_PROBLEM TO WORK ON:_
Match the word "left". Return each line of the data below where it appears.
——————————
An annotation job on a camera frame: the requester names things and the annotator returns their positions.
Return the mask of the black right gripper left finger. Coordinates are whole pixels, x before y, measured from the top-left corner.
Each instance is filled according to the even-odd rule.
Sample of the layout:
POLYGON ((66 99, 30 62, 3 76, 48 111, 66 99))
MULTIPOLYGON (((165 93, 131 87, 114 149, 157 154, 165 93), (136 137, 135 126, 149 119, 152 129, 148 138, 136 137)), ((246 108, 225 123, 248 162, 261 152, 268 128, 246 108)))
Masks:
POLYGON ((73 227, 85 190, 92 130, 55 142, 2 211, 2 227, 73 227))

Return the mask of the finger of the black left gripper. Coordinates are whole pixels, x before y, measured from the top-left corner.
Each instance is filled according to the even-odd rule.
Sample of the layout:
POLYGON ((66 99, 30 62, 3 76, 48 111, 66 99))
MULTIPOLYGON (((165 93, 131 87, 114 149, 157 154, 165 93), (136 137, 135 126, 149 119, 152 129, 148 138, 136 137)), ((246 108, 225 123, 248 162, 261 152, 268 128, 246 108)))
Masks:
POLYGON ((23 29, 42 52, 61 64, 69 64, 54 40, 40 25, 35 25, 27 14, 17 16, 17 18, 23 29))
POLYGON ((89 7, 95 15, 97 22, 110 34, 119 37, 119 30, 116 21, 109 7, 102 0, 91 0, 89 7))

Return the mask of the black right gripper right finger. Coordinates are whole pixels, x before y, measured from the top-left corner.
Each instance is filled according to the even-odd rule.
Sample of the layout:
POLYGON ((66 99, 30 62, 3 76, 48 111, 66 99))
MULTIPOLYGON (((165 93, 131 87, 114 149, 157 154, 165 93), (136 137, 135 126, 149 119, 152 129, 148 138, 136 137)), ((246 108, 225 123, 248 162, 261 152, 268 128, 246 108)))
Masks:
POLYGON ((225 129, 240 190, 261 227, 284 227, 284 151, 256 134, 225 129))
——————————
_SOLUTION FOR THIS PROBLEM:_
Return the mask of the black right gripper left finger. Coordinates are whole pixels, x before y, measured from the top-left corner.
Return the mask of the finger of the black left gripper. Coordinates are whole pixels, x before y, measured from the top-left corner.
Return the mask of the black right gripper right finger. Coordinates are whole pixels, x before y, measured from the top-left corner.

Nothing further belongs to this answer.